▶ SUPPLIED DATA
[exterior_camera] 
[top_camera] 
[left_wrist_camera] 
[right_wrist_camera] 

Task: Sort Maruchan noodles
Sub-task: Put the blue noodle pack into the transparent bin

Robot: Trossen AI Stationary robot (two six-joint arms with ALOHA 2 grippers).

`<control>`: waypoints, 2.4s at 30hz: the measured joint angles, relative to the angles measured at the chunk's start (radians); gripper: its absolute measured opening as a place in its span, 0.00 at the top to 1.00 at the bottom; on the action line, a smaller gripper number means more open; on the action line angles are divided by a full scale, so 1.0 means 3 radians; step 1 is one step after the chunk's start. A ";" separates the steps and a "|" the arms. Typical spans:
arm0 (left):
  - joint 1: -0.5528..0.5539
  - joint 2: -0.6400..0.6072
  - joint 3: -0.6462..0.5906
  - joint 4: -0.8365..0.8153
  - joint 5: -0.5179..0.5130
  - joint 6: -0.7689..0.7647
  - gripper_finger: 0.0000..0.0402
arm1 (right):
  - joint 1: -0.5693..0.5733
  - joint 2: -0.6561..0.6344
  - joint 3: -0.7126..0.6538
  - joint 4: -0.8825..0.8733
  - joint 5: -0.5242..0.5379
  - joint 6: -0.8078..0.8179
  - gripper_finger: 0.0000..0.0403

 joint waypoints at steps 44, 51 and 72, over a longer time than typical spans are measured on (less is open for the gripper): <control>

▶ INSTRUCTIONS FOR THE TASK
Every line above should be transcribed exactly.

▶ WRITTEN SOLUTION
[exterior_camera] 
[top_camera] 
[left_wrist_camera] 
[right_wrist_camera] 

Task: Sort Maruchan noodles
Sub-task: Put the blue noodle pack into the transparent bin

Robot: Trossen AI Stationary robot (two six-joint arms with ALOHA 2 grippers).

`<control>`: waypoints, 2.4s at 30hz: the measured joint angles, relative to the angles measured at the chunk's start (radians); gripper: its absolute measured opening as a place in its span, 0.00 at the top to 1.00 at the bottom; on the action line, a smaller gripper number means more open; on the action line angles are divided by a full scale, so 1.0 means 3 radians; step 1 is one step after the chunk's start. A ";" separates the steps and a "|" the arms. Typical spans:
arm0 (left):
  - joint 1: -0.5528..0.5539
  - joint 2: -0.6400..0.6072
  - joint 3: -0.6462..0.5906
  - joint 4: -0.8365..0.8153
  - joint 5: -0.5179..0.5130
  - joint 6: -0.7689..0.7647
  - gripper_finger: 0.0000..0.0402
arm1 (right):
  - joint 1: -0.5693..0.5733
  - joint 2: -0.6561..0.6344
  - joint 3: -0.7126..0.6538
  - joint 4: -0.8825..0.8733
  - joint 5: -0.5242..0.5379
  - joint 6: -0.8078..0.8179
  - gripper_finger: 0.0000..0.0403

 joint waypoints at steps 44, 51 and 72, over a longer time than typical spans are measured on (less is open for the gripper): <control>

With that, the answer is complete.